There’s actually a second minor irritant on the route, just a block away at the corner of Main and Western, another major arterial.
We’re looking north on Main, with Western running east-west (at a slight slant towards the south) across the scene. The stop for the outbound 114 is on our right, on the southeast corner of Main and Western. The stop for the CDTA’s #10 and #11 routes, which run along Western, are across Western on the northeast corner. So it’s no big deal, routes that cross on a grid often have stops that are across an intersection from one another, right? Actually, this is an issue of some importance. The 114 and 11 both stop at UAlbany (the 11 terminates there; it’s primarily a university shuttle route), and the 114 and 10 both terminate at Crossgates Mall, which is also a major suburban transfer point. The ridership in this area is heavily composed of students. The upshot is that virtually all riders at this stop can get where they’re going by taking any two of the three available bus routes.

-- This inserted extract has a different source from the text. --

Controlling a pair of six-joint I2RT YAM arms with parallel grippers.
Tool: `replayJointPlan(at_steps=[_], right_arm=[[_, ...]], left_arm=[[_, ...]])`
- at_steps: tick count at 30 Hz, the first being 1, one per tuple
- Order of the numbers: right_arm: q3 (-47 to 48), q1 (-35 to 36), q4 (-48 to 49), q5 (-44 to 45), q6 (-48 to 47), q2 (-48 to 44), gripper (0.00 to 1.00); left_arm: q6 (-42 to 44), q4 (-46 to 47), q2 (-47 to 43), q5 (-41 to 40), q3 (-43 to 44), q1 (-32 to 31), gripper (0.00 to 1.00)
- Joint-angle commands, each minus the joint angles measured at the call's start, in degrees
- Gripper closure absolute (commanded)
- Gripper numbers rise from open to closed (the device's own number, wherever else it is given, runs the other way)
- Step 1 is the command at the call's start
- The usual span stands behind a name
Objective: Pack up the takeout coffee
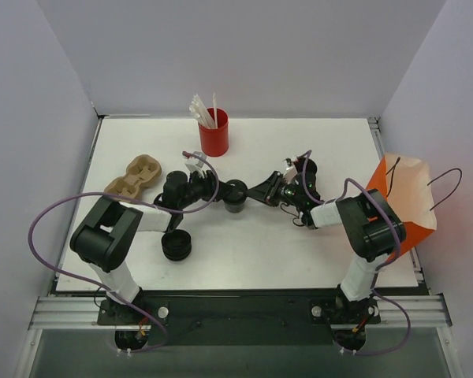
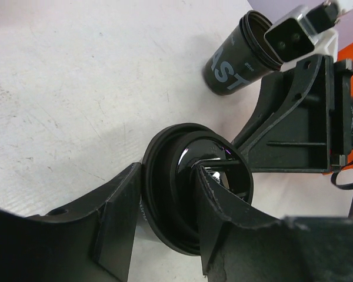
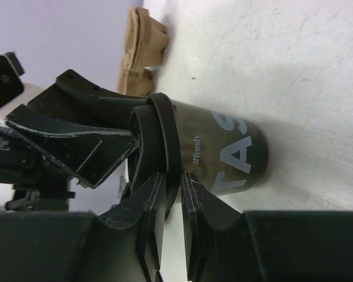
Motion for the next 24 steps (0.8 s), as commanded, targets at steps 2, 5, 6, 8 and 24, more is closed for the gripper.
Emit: replayJointPlan(at_steps=[2, 5, 6, 8, 24], right_arm=[[-5.48, 4.52, 15.56, -7.70, 11.00, 9.62, 0.84], [-6.09, 4.52, 23.12, -8.05, 14.87, 12.96, 0.86], [-6.27, 4.52, 24.44, -8.05, 15.57, 14.10, 0.86], [-6.62, 4.43, 26.64, -7.79, 16.11, 14.81, 0.86], [-7.07, 2.06, 7.42, -4.01, 4.51, -1.77, 0.76]], left_arm=[[4.97, -20.66, 8.69, -0.21, -5.12, -2.48, 0.51], [4.88, -20.83, 8.78, -0.29, -4.86, -2.48, 0.51], [4.88, -20.92, 8.78, -0.47, -4.95, -2.48, 0.51], [4.88, -20.83, 8.87, -0.47, -4.95, -2.48, 0.51], [4.61, -20.48, 9.39, -0.03, -5.74, -2.39, 0.51]])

In this case, the practical thing would be to place all three stops on one corner, so that riders don’t have to decide where to stand. The practical import of the current situation is that more often than not I watch out the window of my bus as someone runs across Western when they see the 114 coming, often against the light, which is obviously a dangerous situation. Again, the solution is simple: move the 114 stop across Western to the northeast corner (albeit on Main, not Western), so that the stops for the 10/11 and 114 are only steps apart, and not separated by an arterial road and a light. To prevent stopped buses from backing up traffic on Main into the intersection, you’d probably have to allow them to pull to the curb by taking away a parking space or two, but that’s not a big deal in this medium-density residential neighborhood. Why has it not happened? CDTA has few to no far-side (of the light) bus stops, so I imagine this was just a result of a lack of imagination. I’ve that they’re looking at the possibility of moving to far-side stops, however, so one can hope this might happen sooner rather than later.
Sometimes it’s the little things that can make a big difference. And sometimes I can write 800+ words on very minor things.